Combative and outspoken, Breton warned that Apple had spent too much time “pushing” other companies out of the market. In a case against TikTok, he stressed that “our children are not guinea pigs for social media.”

His confrontational attitude towards CEOs themselves was visible in his posts on X. In the run-up to Musk’s interview with Donald Trump, Breton posted a vague but threatening letter on her account reminding Musk that there would be consequences if he used her platform to amplify “harmful content.” Last year, she posted a photo with Mark Zuckerbergdeclaring a new EU motto of “acting fast to solve problems”, a mockery of the notorious Facebook slogan. And in a 2023 meeting with Google CEO Sundar Pichai, Breton reportedly got him to agree to an “AI pact” on the spot, before tweeting the agreementmaking it difficult for Pichai to back down.

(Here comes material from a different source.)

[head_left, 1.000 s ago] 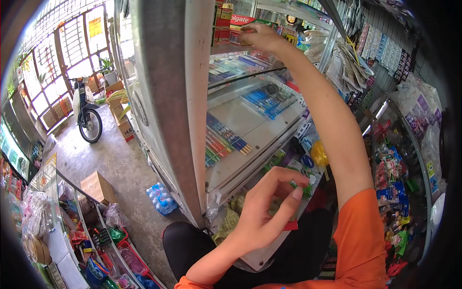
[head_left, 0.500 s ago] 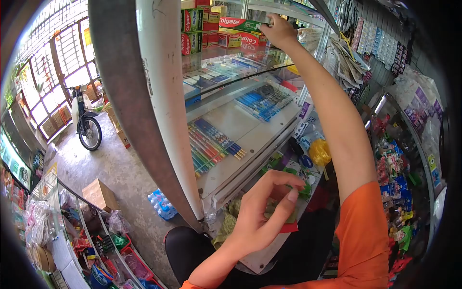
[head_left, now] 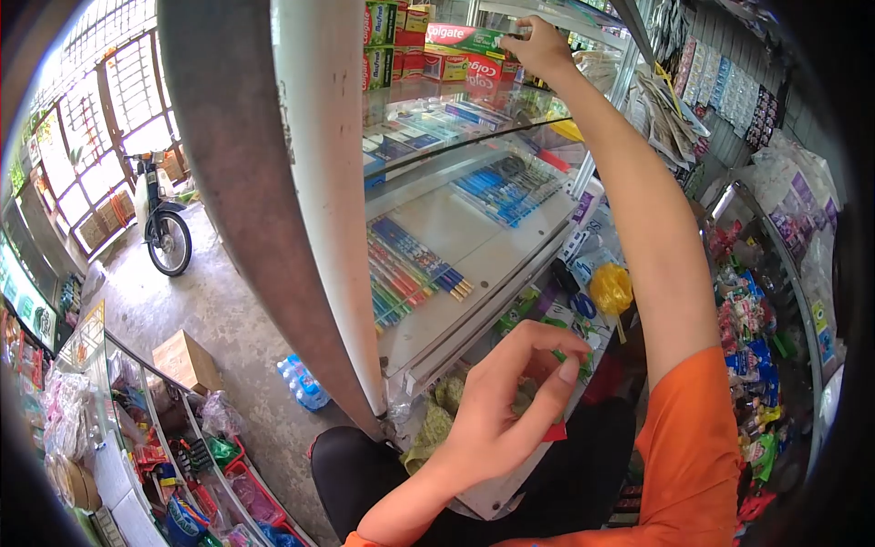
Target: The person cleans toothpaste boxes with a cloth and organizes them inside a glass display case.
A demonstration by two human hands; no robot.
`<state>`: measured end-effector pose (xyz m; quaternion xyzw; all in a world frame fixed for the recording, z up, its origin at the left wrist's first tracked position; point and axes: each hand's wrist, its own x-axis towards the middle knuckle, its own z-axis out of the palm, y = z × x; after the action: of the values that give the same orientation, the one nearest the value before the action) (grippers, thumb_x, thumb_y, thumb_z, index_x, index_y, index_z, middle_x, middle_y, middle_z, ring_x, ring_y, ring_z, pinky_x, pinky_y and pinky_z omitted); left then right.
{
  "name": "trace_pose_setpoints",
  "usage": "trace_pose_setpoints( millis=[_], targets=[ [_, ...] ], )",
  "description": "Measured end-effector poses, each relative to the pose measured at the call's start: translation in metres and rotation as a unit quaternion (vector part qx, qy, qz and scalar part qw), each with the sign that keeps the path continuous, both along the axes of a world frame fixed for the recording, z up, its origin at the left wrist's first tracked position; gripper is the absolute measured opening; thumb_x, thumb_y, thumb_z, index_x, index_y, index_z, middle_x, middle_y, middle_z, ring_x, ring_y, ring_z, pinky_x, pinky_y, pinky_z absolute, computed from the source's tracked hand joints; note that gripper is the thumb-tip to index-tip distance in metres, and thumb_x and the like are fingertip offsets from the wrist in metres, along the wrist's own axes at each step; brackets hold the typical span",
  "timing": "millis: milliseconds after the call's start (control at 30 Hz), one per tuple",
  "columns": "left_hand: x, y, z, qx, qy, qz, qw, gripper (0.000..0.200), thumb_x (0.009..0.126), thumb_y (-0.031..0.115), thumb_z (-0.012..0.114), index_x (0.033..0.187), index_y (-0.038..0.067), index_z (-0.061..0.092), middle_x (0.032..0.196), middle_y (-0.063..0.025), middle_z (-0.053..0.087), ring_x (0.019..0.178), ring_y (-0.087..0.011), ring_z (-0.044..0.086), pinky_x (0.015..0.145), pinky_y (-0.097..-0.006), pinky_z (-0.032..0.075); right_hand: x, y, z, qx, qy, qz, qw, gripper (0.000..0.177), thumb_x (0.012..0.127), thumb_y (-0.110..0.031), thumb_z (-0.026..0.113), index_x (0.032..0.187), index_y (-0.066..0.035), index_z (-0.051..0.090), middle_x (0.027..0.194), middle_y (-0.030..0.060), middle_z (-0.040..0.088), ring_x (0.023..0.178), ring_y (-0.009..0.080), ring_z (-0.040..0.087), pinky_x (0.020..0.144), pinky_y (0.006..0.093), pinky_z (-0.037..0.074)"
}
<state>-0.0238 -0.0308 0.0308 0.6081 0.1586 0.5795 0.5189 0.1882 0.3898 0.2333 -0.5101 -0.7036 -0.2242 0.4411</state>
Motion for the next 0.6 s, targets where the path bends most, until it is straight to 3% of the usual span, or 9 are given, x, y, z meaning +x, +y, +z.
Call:
trace_pose_setpoints(
  millis=[67, 133, 200, 267, 367, 433, 500, 567, 600],
  targets=[
    [-0.002, -0.002, 0.001, 0.007, 0.006, 0.001, 1.0, 0.02, 0.104, 0.01, 0.056, 0.118, -0.002, 0.062, 0.112, -0.0116, 0.067, 0.098, -0.0178, 0.068, 0.087, -0.0332, 0.055, -0.008, -0.047, -0.003, 0.011, 0.005, 0.011, 1.0, 0.064, 0.082, -0.047, 0.082, 0.133, -0.01, 0.067, 0.109, 0.0125, 0.075, 0.094, 0.0249, 0.073, 0.084, 0.0367, 0.056],
    [-0.004, -0.005, 0.002, 0.009, 0.002, 0.001, 1.0, 0.02, 0.104, 0.01, 0.056, 0.119, -0.002, 0.062, 0.112, -0.0113, 0.067, 0.097, -0.0173, 0.068, 0.086, -0.0329, 0.055, -0.013, -0.102, -0.016, 0.037, 0.067, 0.068, 0.995, 0.057, 0.082, -0.046, 0.081, 0.126, -0.011, 0.07, 0.104, 0.0095, 0.074, 0.103, 0.0271, 0.07, 0.087, 0.0481, 0.054],
    [-0.005, -0.007, 0.003, 0.013, 0.001, -0.001, 1.0, 0.02, 0.104, 0.011, 0.056, 0.119, -0.002, 0.062, 0.112, -0.011, 0.067, 0.096, -0.0167, 0.068, 0.085, -0.0325, 0.055, -0.007, -0.156, -0.035, 0.115, 0.062, 0.077, 0.988, 0.056, 0.082, -0.034, 0.084, 0.128, -0.005, 0.069, 0.109, 0.0132, 0.069, 0.097, 0.0259, 0.07, 0.079, 0.0393, 0.058],
    [-0.006, -0.009, 0.004, -0.002, -0.004, 0.003, 1.0, 0.02, 0.104, 0.011, 0.055, 0.119, -0.001, 0.062, 0.112, -0.0102, 0.067, 0.094, -0.0155, 0.067, 0.082, -0.031, 0.054, -0.022, -0.238, -0.057, 0.101, 0.109, 0.085, 0.985, 0.052, 0.084, -0.023, 0.084, 0.13, -0.004, 0.068, 0.12, 0.0145, 0.064, 0.095, 0.0237, 0.069, 0.08, 0.0365, 0.059],
    [-0.008, -0.012, 0.004, -0.016, 0.016, 0.015, 1.0, 0.02, 0.105, 0.012, 0.056, 0.12, 0.0, 0.061, 0.112, -0.0094, 0.067, 0.095, -0.0147, 0.066, 0.083, -0.0303, 0.053, -0.011, -0.289, -0.093, 0.081, 0.161, 0.106, 0.978, 0.05, 0.086, -0.015, 0.082, 0.132, -0.003, 0.066, 0.126, 0.0133, 0.061, 0.096, 0.0206, 0.069, 0.082, 0.0335, 0.06],
    [-0.004, -0.007, -0.001, -0.024, 0.007, 0.021, 0.999, 0.021, 0.104, 0.012, 0.057, 0.122, 0.0, 0.06, 0.115, -0.0089, 0.066, 0.098, -0.0141, 0.065, 0.086, -0.0306, 0.052, -0.012, -0.316, -0.113, 0.015, 0.248, 0.14, 0.958, 0.049, 0.088, -0.012, 0.081, 0.134, -0.004, 0.066, 0.129, 0.0139, 0.062, 0.102, 0.0194, 0.069, 0.086, 0.036, 0.061],
    [0.004, 0.001, -0.004, -0.031, -0.009, 0.038, 0.999, 0.034, 0.105, 0.016, 0.059, 0.134, 0.001, 0.053, 0.126, -0.0105, 0.063, 0.115, -0.016, 0.06, 0.098, -0.0339, 0.049, -0.013, -0.328, -0.133, -0.046, 0.25, 0.129, 0.958, 0.051, 0.089, -0.01, 0.08, 0.137, -0.003, 0.063, 0.132, 0.0145, 0.062, 0.106, 0.0199, 0.069, 0.089, 0.0369, 0.061],
    [0.017, 0.012, -0.016, -0.028, -0.009, 0.088, 0.996, 0.044, 0.104, 0.018, 0.062, 0.14, -0.001, 0.048, 0.132, -0.0146, 0.06, 0.12, -0.0209, 0.059, 0.101, -0.0375, 0.049, -0.011, -0.337, -0.16, -0.109, 0.249, 0.118, 0.955, 0.054, 0.09, -0.008, 0.078, 0.14, -0.002, 0.06, 0.135, 0.015, 0.062, 0.11, 0.0204, 0.069, 0.093, 0.0379, 0.061],
    [0.023, 0.017, -0.02, -0.025, -0.012, 0.142, 0.989, 0.054, 0.103, 0.02, 0.066, 0.147, -0.003, 0.043, 0.137, -0.0187, 0.058, 0.124, -0.0258, 0.058, 0.104, -0.041, 0.049, -0.009, -0.341, -0.176, -0.158, 0.395, 0.233, 0.875, 0.058, 0.091, -0.007, 0.077, 0.144, -0.002, 0.054, 0.137, 0.0152, 0.062, 0.114, 0.0223, 0.068, 0.096, 0.0393, 0.061]
  ],
)
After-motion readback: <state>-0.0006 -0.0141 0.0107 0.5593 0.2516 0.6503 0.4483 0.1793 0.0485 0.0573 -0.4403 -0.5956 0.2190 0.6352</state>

However, in this week’s reshuffle of top EU jobs, Breton resigned, a decision that… alleged It was due to secret agreements between the President of the European Commission, Ursula von der Leyen, and the French President, Emmanuel Macron.

“I’m sure they (the tech giants) are happy to see Breton go, because he understood that you have to hit the pockets of shareholders when it comes to fines,” says Umberto Gambini, a former adviser to the European Parliament and now a partner at consultancy Forward Global.

Breton will effectively be replaced by Finnish politician Henna Virkkunen of the centre-right EPP Group, who previously worked on the Digital Services Act.

“His style will certainly be less brutal and perhaps less visible in X than Breton’s,” says Gambini. “It could be an opportunity to reset and relaunch relations.”

Little is known about Virkkunen’s attitude to the role of big tech in the European economy, but her role has been restructured to fit von der Leyen’s priorities for her next five-year term. While Breton was internal market commissioner, Virkkunen will work with the same team but operate under the enhanced title of executive vice-president for technological sovereignty, security and democracy, meaning she will report directly to von der Leyen.

The 27 commissioners who make up von der Leyen’s new team, each responsible for a different area of ​​focus, still need to be approved by the European Parliament, a process that could take weeks.

“Previously, it was very, very clear that the commission was ambitious in thinking about and proposing new legislation to counter all these different threats they had perceived, especially those posed by the big tech platforms,” says Mathias Vermeulen, director of public policy at Brussels-based consultancy AWO. “That is no longer a political priority, in the sense that legislation has been adopted and now it needs to be implemented.”